Isso porque eu decidi comparar os top de linha dobráveis, a diferença entre os intermediários é ainda maior e torna pouco vantajoso optar pelos modelos de marcas chinesas vendidos oficialmente por aqui.

Contudo, não é preciso esperar a ferrovia ser concluída para ver uma mudança. A solução para o problema dos preços está na Remessa Conforme. O programa, que formalizou o comércio eletrônico internacional em 2023, fez com que os consumidores pagassem quase o dobro por suas compras, resultando em uma queda nas receitas dos Correios e um prejuízo de R$ 4,3 bilhões em 2025.

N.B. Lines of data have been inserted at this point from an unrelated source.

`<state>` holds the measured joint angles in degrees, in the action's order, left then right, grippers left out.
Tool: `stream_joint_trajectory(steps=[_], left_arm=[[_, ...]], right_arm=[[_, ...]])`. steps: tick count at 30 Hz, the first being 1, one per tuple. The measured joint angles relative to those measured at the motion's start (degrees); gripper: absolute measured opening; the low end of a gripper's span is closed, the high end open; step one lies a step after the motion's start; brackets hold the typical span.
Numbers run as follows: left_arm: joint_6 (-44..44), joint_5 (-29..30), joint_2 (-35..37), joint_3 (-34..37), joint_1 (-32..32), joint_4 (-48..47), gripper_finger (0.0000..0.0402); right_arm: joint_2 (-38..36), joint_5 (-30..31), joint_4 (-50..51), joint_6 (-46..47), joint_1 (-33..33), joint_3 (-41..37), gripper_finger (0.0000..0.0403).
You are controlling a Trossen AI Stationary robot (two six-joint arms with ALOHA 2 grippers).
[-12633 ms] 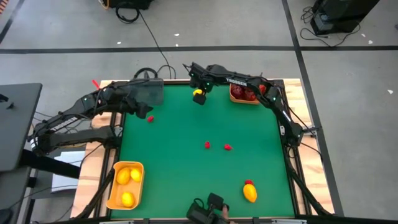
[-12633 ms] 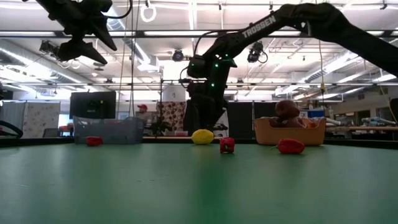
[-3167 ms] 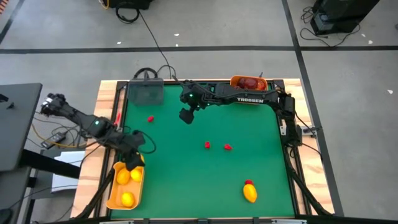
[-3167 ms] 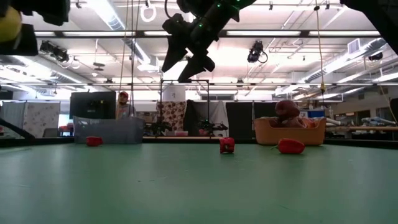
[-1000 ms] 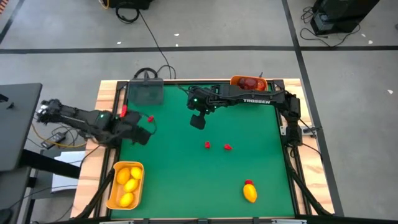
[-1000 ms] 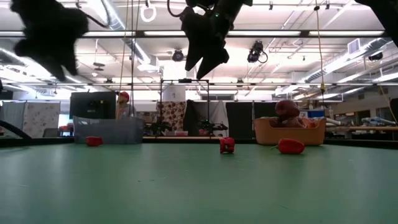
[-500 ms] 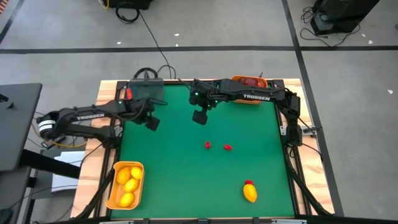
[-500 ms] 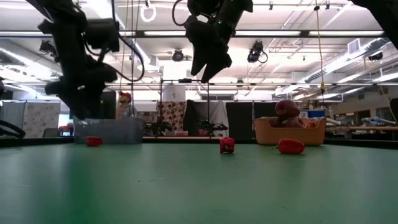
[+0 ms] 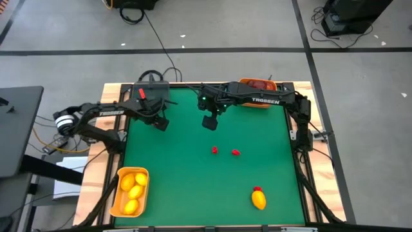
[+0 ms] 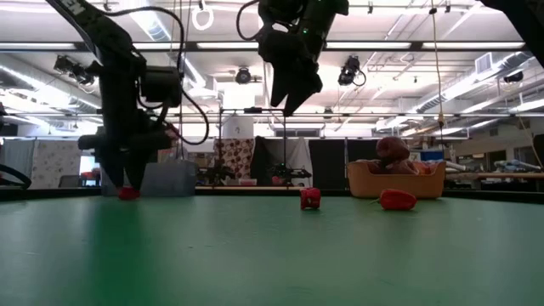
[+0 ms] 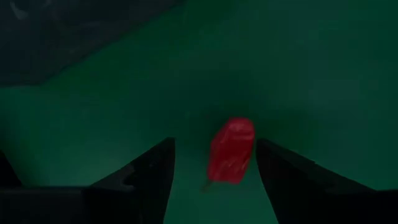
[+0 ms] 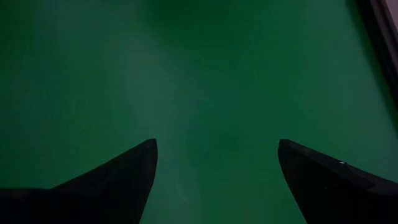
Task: Sort produce into baskets
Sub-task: Put the top left red chili pepper into the black bin
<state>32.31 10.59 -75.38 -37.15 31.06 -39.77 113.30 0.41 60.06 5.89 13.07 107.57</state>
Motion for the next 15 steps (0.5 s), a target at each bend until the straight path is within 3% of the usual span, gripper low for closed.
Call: stream_joint_trajectory(steps=[15], left_arm=[[-2.3,-2.1,-5.6,-0.2,0.1,2.2,0.013]], right_arm=[[0.0,0.2,-0.4,0.7,-0.3,0.0,0.0345]])
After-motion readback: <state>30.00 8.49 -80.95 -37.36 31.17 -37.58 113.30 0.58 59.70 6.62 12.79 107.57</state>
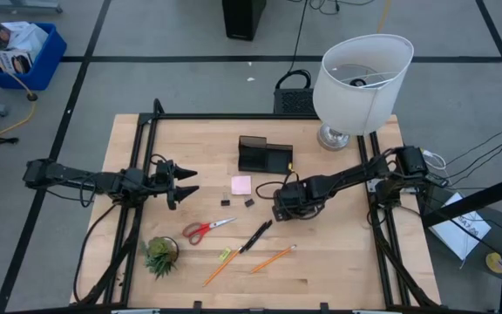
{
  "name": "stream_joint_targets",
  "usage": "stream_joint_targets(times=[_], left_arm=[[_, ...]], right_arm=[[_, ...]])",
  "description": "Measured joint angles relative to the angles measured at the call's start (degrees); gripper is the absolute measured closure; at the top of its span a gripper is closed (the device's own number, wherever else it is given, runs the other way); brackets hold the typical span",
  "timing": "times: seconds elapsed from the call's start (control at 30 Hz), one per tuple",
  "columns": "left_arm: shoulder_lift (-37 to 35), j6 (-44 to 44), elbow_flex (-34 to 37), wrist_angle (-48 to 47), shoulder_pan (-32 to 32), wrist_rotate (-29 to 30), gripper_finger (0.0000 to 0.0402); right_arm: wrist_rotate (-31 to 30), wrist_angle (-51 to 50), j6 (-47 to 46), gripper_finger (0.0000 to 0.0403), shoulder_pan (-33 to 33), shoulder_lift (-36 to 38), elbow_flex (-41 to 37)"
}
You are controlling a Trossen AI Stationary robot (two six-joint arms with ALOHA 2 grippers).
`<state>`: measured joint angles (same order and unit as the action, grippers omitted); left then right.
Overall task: Pick and place office supplies into organizer
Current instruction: Put the right black paper clip into the desk organizer
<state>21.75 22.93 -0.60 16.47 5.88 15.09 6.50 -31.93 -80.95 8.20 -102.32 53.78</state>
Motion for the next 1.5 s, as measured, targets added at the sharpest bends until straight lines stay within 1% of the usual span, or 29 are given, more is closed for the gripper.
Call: stream_joint_targets(times=[0.33,0.53,0.93,1.03,1.2,1.3,1.4,1.5], left_arm=[[0.01,-0.04,0.00,0.02,0.00,0.00,0.0078],[0.00,-0.13,0.00,0.04,0.00,0.02,0.0078],[0.01,-0.06,0.00,0.04,0.00,0.02,0.0078],[0.01,0.03,0.00,0.04,-0.01,0.02,0.0078],[-0.01,0.03,0.00,0.04,0.00,0.02,0.0078],[0.01,-0.11,0.00,0.04,0.01,0.02,0.0078],[0.01,-0.08,0.00,0.03,0.01,0.02,0.0078],[0.01,-0.07,0.00,0.02,0.01,0.02,0.0078]], right_arm=[[-0.77,-0.31,-0.75,0.0152,0.43,-0.15,0.04],[-0.32,-0.36,-0.17,0.0152,0.44,-1.80,0.21],[-0.79,-0.17,0.29,0.0153,0.77,-1.80,0.21],[-0.79,-0.91,0.19,0.0170,0.99,-1.80,0.21],[-1.43,-2.54,-0.39,0.0221,1.68,-1.80,0.24],[-1.73,-2.20,-0.15,0.0245,1.94,-1.80,0.24],[-1.35,-2.47,-0.03,0.0259,2.07,-1.80,0.24],[-1.37,-3.00,0.84,0.0262,2.10,-1.80,0.24]])
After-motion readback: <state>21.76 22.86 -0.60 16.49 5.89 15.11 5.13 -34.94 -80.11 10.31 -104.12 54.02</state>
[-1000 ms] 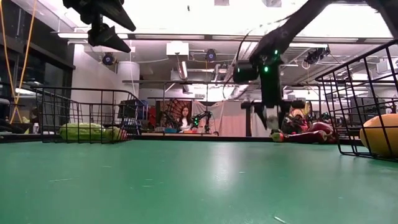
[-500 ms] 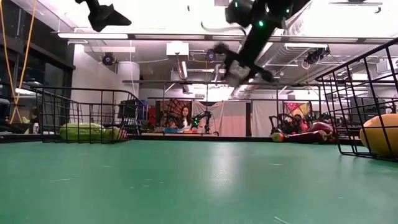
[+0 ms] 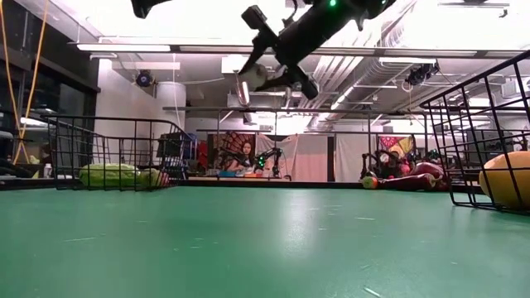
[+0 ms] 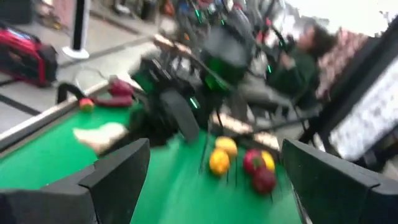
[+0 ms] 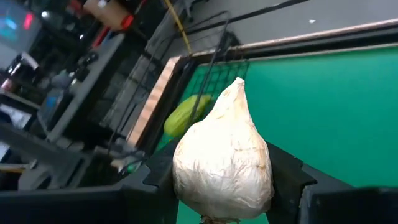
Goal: Sort produce into baskets
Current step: Put the top white garlic into the top black wire basket
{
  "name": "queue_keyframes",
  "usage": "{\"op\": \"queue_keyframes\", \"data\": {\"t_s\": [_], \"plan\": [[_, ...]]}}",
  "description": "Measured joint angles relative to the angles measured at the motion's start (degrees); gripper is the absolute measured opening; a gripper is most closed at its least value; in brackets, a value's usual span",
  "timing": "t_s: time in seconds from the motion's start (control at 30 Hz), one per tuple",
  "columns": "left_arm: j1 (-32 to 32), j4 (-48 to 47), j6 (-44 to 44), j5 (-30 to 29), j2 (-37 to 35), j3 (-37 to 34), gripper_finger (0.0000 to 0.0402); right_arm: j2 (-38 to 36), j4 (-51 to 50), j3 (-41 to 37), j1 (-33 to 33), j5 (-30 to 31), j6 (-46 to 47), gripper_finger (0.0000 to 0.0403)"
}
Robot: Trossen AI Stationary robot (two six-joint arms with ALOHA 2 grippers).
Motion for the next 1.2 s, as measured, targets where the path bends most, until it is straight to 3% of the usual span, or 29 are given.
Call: {"op": "queue_keyframes", "data": {"t_s": [0.37,0.97,1.1,1.2], "plan": [[0.01,13.7,-2.29,-3.51,0.13,0.0,0.0353,0.49,3.13,0.02,1.31,-1.16,-5.32,0.0154],[0.01,13.97,-3.27,-7.73,0.13,0.0,0.0353,0.63,6.73,0.02,1.22,-1.86,-9.44,0.0154],[0.09,14.46,-3.31,-8.12,0.15,0.0,0.0353,5.18,19.27,0.64,0.08,-6.84,-9.88,0.0154],[0.41,15.48,-3.79,-8.06,0.15,0.0,0.0353,10.76,20.23,6.21,-0.78,-9.92,-10.0,0.0154]]}}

Com a queda do dólar, que recentemente bateu R$ 5,30 pela primeira vez em um ano, seria uma grande oportunidade de incentivar o consumo, aumentar a demanda dos Correios e pressionar o varejo brasileiro a apresentar preços mais competitivos, já que estavam nadando de braçada desde a instauração da Remessa Conforme.

Então, como pode ver, A Nova Rota da Seda não é a solução para todos os problemas. Há grande potencial a longo prazo neste acordo entre Brasil e China para diversos setores da economia, mas a solução para nossos problemas do presente estão aqui no presente.